What would be the proper way to fix extra slashes in URLs?

Context:
I got bit by bug as an atuin user: extra slash in user configuration, there's a PR that fixes that issue but raises another (follow the rabbit hole and you'll find out). Then I searched extensively and found this discussion on the standard Rust library that should solve all the problems (but doesn't): url::join behaviour.

The thing is, this is a very common scenario: you provide a way for your users to configure some URL and then you can have either an URL with an ending slash or not.

And that shouldn't be an issue, but problems arise when you start combining parts to build an end-point.

Anyway, I've searched again and found here on this forum this discussion from a starting ruster.

(Sorry, tried to link it but new users can only put 2 links, you can search it though: " Remove duplicate slashes: how to do this idiomatic?" by user cjk101010 aka Christian Kruse.)

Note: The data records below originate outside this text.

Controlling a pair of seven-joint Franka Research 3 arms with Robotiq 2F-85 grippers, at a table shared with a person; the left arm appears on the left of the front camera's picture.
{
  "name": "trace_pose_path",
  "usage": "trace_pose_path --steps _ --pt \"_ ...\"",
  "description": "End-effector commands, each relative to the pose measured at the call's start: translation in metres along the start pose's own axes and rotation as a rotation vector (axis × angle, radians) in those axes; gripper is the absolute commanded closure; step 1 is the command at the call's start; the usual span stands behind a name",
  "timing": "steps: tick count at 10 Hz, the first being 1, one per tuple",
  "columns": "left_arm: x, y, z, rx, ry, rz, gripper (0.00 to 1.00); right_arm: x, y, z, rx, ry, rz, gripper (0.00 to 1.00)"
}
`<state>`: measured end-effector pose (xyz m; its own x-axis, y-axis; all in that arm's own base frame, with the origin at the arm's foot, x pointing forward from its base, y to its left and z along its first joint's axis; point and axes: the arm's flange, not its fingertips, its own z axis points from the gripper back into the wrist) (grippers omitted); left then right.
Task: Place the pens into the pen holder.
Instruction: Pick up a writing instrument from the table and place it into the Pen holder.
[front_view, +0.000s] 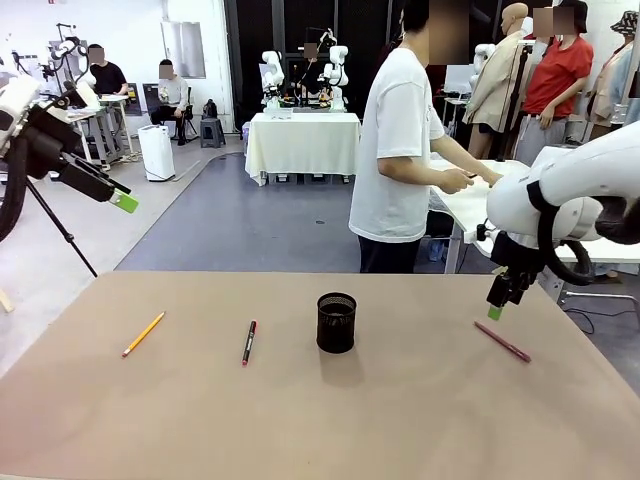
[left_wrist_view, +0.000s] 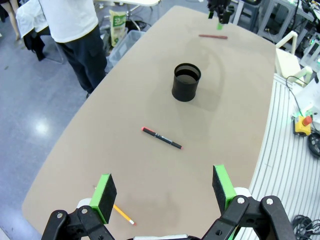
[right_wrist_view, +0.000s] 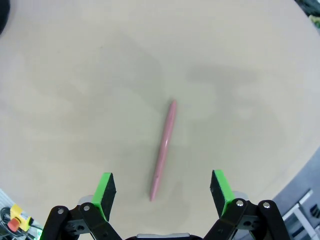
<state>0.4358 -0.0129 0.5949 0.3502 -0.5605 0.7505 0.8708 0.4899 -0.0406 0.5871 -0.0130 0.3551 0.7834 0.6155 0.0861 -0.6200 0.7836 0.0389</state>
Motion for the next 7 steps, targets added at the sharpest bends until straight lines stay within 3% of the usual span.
trace_pose_path --steps 1,7 --pt "0.0 0.0 0.001 0.002 -0.002 -0.001 0.0 0.013 -0.007 -0.012 -0.008 -0.008 0.022 0.0" --pt "0.0 0.0 0.001 0.002 -0.002 -0.001 0.0 0.03 -0.029 -0.049 0.057 -0.014 0.012 0.0"
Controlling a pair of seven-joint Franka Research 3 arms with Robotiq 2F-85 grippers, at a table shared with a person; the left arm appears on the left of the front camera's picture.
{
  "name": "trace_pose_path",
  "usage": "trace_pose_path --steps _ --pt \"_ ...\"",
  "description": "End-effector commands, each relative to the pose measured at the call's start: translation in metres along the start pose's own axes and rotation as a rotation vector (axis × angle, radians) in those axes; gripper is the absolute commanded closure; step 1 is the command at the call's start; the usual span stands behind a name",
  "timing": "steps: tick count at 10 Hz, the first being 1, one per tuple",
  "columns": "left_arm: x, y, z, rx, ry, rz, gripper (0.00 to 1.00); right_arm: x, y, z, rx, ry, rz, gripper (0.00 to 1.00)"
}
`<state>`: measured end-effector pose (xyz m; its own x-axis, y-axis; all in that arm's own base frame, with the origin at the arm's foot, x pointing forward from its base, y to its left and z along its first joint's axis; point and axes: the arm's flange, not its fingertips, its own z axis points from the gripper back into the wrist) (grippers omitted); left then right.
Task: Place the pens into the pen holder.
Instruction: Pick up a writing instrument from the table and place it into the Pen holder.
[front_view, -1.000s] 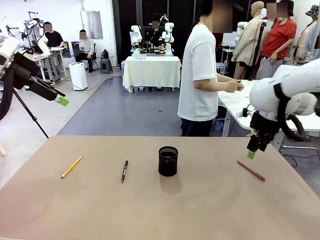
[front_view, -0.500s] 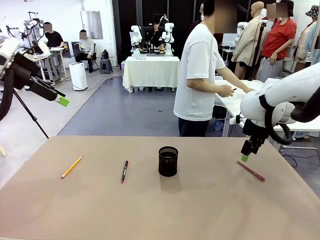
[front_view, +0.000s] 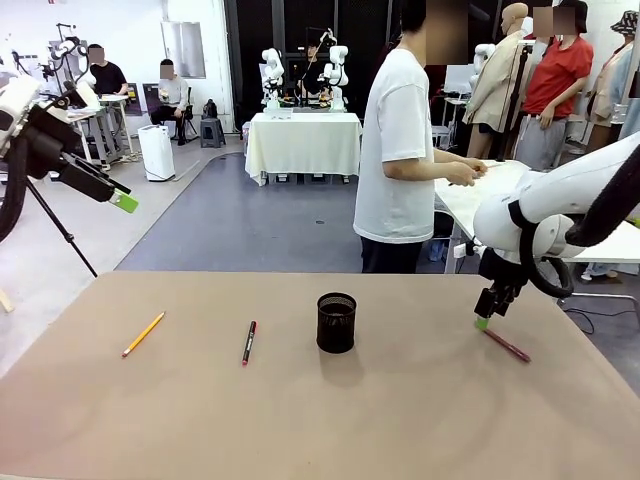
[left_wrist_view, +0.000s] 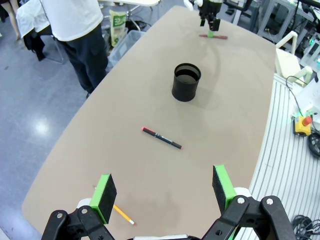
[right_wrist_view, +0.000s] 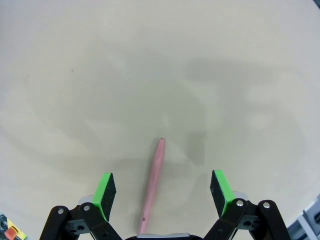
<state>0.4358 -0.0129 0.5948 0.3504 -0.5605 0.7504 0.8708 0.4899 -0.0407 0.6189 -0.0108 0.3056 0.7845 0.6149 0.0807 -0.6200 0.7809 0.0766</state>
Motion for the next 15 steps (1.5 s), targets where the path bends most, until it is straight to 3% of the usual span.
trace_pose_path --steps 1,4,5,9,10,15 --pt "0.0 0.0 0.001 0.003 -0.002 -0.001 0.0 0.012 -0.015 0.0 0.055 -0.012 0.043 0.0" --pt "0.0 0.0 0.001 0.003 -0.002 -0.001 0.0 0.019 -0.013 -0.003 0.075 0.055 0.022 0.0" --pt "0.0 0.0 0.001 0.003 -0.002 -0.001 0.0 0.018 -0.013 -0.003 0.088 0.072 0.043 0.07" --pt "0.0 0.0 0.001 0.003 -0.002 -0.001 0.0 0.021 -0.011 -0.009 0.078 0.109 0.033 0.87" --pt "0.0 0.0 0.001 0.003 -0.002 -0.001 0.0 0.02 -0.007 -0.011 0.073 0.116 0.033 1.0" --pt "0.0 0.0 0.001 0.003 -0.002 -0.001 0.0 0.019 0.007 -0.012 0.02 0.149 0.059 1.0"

At some point someone suggested this should be done using Url package functions, however I've been trying some stuff with no success: (sorry cannot link playgroun because first post rules)

Questions:

  1. is there a simple function I may have missed in the Url package or in another library that can do a simple join of two url parts without obliterating what I already have (path problem shown in my playground) and without concatenating empty slashes? In essence I'd want this behaviour:
fn url.append(a: &str, b: &str) -> Url {...}
fn url.append(a: Url, b: Url) -> Url {...}
// and also combinations of Url and string
  1. If not, what would be the suggested way to deal with this issue: a) clean the string parts before via RegExp and then try to build an Url, or b) Start by parsing the initial part of the string into an Url type and then work toward a proper appending by analyzing the parts brought by the parser?

  2. Any other possible simpler solution? I think someone must have been bitten by this already.

Thanks everyone for reading. Full disclosure: I'm not a ruster nor in the process of learning the language, so please don't assume I know anything.

1 Like

On OP's behalf: Remove duplicate slashes: how to do this idiomatic?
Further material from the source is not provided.